Alrighty ladies, it's time for our first round of the year at Mike's, and you guys know we always have some of the biggest turn-outs up at Mike's! Weather looks great for this weekend with a high in the low 80's and not getting below about 60 at night, so the cold night racing is over for now, and the blazing hot day racing isn't hear yet.......doesn't get much better than this! So not excuses from anyone.....let's hit the 100 entry mark this time!!!

Let the trash-talk begin........................


----------



## jbranham50 (Jun 16, 2009)

Also, please take a look at the Clinic to see what everyone would like covered this weekend.


----------



## JANKEII (Feb 2, 2006)

How to BEAT JASON BRANHAM!!!!


jbranham50 said:


> Also, please take a look at the Clinic to see what everyone would like covered this weekend.


----------



## Courtney Vaughan (Apr 11, 2007)

JB are you doing the clinic this weekend?

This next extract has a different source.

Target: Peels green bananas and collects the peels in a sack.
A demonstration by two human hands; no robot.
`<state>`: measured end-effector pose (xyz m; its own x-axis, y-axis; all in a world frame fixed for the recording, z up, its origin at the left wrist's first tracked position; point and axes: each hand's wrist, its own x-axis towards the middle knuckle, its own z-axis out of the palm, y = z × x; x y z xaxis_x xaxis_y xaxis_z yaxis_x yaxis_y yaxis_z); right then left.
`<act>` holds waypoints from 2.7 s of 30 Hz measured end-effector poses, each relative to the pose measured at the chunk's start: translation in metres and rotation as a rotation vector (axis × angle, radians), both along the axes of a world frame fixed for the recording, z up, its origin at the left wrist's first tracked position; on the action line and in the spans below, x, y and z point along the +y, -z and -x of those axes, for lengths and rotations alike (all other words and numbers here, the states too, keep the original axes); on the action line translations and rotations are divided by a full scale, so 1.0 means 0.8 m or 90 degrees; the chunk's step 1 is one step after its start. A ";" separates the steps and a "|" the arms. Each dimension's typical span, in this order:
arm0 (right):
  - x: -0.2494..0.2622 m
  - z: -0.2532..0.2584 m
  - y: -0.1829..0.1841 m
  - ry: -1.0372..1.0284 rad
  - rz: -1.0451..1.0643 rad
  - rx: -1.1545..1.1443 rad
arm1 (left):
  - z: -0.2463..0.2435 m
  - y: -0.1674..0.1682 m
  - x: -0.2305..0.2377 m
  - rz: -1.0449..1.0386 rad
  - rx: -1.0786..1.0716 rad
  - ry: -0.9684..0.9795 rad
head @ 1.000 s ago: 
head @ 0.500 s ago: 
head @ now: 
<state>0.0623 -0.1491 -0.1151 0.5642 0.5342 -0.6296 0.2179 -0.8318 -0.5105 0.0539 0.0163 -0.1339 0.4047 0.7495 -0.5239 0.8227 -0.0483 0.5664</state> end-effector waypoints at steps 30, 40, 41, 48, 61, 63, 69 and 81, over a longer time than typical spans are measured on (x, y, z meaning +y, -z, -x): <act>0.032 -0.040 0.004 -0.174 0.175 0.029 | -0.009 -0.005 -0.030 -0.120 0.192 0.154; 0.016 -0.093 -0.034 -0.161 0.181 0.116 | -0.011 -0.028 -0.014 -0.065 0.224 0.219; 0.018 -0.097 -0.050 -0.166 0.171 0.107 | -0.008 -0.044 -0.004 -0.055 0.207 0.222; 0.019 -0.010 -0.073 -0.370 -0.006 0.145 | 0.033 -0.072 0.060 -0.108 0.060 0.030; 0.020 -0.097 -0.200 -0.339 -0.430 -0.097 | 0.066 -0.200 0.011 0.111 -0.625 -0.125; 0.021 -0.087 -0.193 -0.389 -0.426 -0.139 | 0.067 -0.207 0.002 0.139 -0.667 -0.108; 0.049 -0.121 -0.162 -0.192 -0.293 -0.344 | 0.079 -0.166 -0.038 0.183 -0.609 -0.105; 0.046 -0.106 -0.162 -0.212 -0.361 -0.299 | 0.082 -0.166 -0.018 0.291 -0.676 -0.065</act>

Motor tuning would be a good topic because the weather is about to start really changing and all these guys that have that "winter" tune still on their motors are going to be way off LOL!


----------



## jasonwipf (Feb 23, 2009)

Wish I could come, but its spring break and the fam and I are out of town.


----------



## darrenwilliams (Apr 21, 2008)

JANKEII said:


> How to BEAT JASON BRANHAM!!!!


I will settle for "how to beat Jake". We can work on JB next month.


----------



## killerkustoms (Nov 6, 2008)

Courtney Vaughan said:


> Motor tuning would be a good topic because the weather is about to start really changing and all these guys that have that "winter" tune still on their motors are going to be way off LOL!


I nominate Mike Garrett to host that class, he's been very helpful in giving advice to me on tuning,...still haven't figured where to put the rice that he told me get.:cheers:


----------



## Smiley (Feb 2, 2005)

I'm Ready!

If JB cannot do the clinic, I'd be glad to.


----------



## Mantisworx (Dec 30, 2010)

your gonna be busy trying to figure out how to beat me in short course!!


----------



## Courtney Vaughan (Apr 11, 2007)

Did I read that right!?!? 

Marcus is going to grace us with his presence!?!?


----------



## Tha skinny (Dec 15, 2010)

Mantisworx said:


> your gonna be busy trying to figure out how to beat me in short course!!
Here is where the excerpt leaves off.